A community of Frontier
and Radio Users


Meridian News


Community List


Regex Project

RE: Simplified Chinese (GB2312) in Manila

Posted 
Last Modified 
In Response To 
 
2/23/2002; 1:03 AM by Emmanuel. M. Decarie
2/23/2002; 1:03 AM by Emmanuel. M. Decarie
RE: Simplified Chinese (GB2312) in Manila (#16164)
Reply To This Message [Edit]
Thinking more about this, and rereading this page:
<http://www.ascc.net/xml/en/utf-8/faq/zhl10n-faq-xsl2.html>, I think
I'll follow the advice from the author:

>I personally feel that the answer is neither dictionaries nor
>parsing but markup.
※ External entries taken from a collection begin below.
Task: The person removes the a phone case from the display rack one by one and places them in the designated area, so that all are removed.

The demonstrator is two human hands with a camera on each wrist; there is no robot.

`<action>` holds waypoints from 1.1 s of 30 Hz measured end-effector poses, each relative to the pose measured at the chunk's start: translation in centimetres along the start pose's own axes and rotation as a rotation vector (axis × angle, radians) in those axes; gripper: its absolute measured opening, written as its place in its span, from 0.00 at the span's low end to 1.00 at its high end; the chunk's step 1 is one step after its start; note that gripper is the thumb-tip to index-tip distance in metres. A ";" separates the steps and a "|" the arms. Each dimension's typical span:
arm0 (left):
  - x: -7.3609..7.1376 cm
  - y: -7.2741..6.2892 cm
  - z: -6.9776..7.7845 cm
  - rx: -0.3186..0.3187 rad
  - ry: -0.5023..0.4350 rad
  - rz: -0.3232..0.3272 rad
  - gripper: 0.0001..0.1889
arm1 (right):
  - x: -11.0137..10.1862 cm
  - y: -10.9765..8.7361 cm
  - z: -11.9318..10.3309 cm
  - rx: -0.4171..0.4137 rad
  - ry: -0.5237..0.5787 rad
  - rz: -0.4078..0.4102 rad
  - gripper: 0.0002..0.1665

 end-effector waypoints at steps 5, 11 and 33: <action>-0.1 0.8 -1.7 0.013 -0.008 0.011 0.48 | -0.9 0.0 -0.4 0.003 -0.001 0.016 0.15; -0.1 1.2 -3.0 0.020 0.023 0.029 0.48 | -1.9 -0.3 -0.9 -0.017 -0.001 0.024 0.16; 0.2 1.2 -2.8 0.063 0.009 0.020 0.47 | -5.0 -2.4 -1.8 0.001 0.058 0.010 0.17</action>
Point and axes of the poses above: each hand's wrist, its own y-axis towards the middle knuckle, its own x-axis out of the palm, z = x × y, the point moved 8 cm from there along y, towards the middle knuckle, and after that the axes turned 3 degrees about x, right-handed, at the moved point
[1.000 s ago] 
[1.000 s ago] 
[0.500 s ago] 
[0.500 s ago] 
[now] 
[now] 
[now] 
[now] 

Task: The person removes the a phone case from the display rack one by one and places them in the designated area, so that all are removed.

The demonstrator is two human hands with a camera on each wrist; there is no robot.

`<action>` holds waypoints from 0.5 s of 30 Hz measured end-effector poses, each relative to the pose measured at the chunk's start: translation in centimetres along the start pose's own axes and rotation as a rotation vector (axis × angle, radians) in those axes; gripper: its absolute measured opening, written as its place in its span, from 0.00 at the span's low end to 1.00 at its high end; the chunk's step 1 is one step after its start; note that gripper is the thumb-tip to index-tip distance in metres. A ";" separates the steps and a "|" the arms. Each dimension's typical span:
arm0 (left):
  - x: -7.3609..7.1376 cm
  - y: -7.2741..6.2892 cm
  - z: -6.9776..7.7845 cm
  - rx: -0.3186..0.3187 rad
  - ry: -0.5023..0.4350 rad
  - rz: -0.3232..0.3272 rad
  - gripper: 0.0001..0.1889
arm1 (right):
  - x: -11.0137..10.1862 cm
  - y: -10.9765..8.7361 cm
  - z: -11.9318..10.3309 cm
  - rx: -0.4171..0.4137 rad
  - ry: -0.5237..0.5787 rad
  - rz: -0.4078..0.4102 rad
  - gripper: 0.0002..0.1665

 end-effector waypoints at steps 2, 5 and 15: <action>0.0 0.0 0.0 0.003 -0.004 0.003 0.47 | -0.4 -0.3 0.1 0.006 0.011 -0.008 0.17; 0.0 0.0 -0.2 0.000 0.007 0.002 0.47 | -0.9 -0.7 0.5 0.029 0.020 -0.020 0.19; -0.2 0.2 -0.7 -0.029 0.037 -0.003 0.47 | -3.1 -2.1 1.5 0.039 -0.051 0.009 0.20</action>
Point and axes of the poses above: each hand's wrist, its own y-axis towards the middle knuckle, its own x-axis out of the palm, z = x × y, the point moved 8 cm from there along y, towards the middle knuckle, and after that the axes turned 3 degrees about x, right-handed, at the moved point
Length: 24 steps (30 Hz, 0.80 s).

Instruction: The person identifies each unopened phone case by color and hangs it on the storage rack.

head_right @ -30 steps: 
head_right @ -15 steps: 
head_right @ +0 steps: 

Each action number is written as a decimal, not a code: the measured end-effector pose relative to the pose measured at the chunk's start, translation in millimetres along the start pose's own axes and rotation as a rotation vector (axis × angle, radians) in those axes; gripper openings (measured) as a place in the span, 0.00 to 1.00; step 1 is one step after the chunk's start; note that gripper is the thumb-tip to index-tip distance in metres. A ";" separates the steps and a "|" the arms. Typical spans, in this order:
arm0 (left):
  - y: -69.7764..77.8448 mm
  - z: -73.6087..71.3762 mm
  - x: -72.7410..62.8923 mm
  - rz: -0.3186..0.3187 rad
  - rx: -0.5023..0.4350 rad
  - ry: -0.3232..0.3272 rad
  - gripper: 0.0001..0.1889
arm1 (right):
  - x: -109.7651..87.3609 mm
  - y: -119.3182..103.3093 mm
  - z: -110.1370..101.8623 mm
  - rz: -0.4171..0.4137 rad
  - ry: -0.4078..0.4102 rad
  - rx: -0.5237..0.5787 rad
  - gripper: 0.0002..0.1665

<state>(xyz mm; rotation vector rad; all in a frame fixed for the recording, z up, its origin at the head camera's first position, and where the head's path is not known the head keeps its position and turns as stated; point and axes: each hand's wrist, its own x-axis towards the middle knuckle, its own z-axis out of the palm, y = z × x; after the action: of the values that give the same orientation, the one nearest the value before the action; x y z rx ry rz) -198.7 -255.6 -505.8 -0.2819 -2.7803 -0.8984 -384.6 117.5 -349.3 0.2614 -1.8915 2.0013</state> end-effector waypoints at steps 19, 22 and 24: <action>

When entering the data, there should either be
>markup of all proper nouns or markup of all word boundaries.
>
>The last is simplest: when typing in Chinese, put in a space between
>words! That system works well in the West, keyboards already have
>spacebars, and it is simple enough for people to do when they have
>the habit. The spaces should be ignored by the publication system:
>they should be treated as "zero-width spaces".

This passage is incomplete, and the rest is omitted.